景気停滞が予想外に長期化する懸念も

 振り返れば1990年の年初、日本で株価が暴落し、91年半ばには地価の下落も鮮明化した。法人部門を中心に、バブル膨張に伴って蓄積された過剰債務が不良債権化。その処理が遅れたことで、97年に金融システム不安が発生し、デフレ経済が深刻化した。

 こうしたわが国の経験以上に、中国が厳しい状況に陥る恐れがある。中国は、年金をはじめ社会福祉などセーフティーネットの整備が十分とはいえないからだ。少子高齢化の加速で介護負担が急上昇しており、将来に対する不安が高まっている。住宅ローン返済に応じない個人が増え、一部では返済拒否を主張するデモも過熱している。

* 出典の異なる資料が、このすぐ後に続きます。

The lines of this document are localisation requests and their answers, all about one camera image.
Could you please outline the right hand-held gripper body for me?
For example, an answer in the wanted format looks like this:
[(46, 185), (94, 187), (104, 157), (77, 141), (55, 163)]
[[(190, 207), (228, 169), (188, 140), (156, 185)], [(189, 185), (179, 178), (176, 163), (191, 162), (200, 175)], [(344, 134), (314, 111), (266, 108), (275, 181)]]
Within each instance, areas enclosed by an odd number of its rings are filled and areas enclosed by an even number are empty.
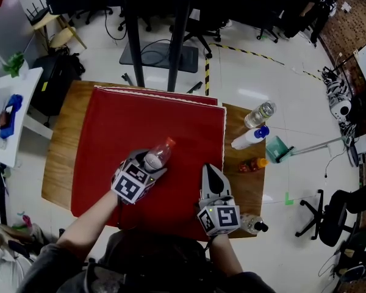
[(229, 234), (240, 228), (240, 208), (231, 195), (200, 200), (197, 218), (208, 236)]

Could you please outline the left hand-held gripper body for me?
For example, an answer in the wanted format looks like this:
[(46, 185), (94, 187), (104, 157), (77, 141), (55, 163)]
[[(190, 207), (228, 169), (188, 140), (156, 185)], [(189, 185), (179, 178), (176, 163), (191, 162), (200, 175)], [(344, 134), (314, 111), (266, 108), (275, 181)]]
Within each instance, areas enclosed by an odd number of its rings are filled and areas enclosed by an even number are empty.
[(116, 170), (111, 190), (126, 204), (135, 204), (154, 185), (155, 178), (136, 159), (126, 159)]

 中国では都市と農村の戸籍の違いによって、受けられる社会保障の内容が異なることも、人々の不満や不安の一因になる。ゼロコロナ政策を含むコロナショックが長引いたことで、公的な医療保険の対象範囲を縮小する地方政府も出始めた。不動産市況の悪化、人口減少による税収減などによって、医療の自己負担増を市民に求める地方政府が増える可能性がある。

 過去のバブル崩壊を振り返ると、政府は債務問題を抱える企業などに公的資金を注入した上で、不良債権の処理を進める。規制緩和なども実施し、成長が期待できる分野へのヒト・モノ・カネの再配分を促進する。が、いずれも現在の中国で本格的に進む兆しは見られない。

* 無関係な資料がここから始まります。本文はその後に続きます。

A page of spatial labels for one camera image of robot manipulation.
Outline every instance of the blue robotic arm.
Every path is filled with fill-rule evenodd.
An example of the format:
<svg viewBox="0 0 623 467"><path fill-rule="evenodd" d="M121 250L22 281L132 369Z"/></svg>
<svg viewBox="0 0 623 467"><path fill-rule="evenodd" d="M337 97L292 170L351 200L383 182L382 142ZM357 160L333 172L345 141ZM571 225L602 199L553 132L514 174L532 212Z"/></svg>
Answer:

 むしろ、共産党政権による締め付け強化で、IT分野における民間企業の成長は低下した。セーフティーネットへの不安もあり、貯蓄を優先する個人はますます増えるだろう。中国では、わが国が経験した以上に厳しいバランスシート調整が進む恐れが増している。

 米欧での金利上昇、半導体や人工知能(AI)に関する分野で米国が対中制裁や規制を強化した影響も大きい。中国から流出する資金は増加するだろう。カントリー・ガーデンのデフォルト懸念の高まりは、そうした負の影響を増幅する。中国の不動産市況を震源地とする世界同時不況の懸念が高まることも想定される。